Childhood is analogous to language learning. It has a biological basis but cannot be realized unless a social environment triggers and nurtures it, that is, has need of it. If a culture is dominated by a medium that requires the segregation of the young in order that they learn unnatural, specialized, and complex skills and attitudes, then childhood, in one form or another, will emerge, articulate and indispensable.

Alfred North Whitehead summed it up best when he remarked that the greatest invention of the nineteenth century was the idea of invention itself. We had learned how to invent things, and the question of why we invent things receded in importance. The idea that if something could be done it should be done was born in the nineteenth century. And along with it, there developed a profound belief in all the principles through which invention succeeds: objectivity, efficiency, expertise, standardization, measurement, and progress. It also came to be believed that the engine of technological progress worked most efficiently when people are conceived of not as children of God or even as citizens but as consumers — that is to say, as markets.
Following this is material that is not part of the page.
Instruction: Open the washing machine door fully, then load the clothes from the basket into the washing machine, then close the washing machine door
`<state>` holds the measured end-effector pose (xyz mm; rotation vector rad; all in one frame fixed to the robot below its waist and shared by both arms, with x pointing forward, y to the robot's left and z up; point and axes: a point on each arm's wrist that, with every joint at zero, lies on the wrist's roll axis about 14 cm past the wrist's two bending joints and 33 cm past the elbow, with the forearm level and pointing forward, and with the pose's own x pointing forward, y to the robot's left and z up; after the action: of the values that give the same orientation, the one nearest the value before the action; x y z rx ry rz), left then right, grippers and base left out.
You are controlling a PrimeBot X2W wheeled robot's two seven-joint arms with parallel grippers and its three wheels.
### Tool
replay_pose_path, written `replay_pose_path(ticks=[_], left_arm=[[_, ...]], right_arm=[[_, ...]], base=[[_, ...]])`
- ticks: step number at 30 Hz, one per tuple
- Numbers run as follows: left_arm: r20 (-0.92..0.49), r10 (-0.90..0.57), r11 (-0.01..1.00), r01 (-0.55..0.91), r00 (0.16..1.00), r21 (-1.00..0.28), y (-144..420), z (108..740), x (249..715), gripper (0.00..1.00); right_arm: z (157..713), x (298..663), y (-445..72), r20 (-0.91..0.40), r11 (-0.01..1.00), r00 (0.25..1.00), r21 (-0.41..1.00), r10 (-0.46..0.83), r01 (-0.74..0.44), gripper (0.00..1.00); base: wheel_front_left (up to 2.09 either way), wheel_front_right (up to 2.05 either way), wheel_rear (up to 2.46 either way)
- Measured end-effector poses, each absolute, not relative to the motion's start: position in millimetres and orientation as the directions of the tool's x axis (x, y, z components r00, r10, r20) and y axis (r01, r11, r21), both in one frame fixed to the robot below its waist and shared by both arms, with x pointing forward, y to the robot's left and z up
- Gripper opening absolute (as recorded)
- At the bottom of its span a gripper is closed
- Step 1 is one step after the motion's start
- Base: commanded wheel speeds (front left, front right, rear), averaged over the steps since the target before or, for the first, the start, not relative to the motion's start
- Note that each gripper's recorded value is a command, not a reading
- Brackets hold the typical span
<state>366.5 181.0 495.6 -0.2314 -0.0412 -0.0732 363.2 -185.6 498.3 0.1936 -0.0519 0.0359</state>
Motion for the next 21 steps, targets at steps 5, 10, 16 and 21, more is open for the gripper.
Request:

Technological change is neither additive nor subtractive. It is ecological. I mean “ecological” in the same sense as the word is used by environmental scientists. One significant change generates total change. If you remove the caterpillars from a given habitat, you are not left with the same environment minus caterpillars: you have a new environment, and you have reconstituted the conditions of survival; the same is true if you add caterpillars to an environment that has had none. This is how the ecology of media works as well. A new technology does not add or subtract something. It changes everything.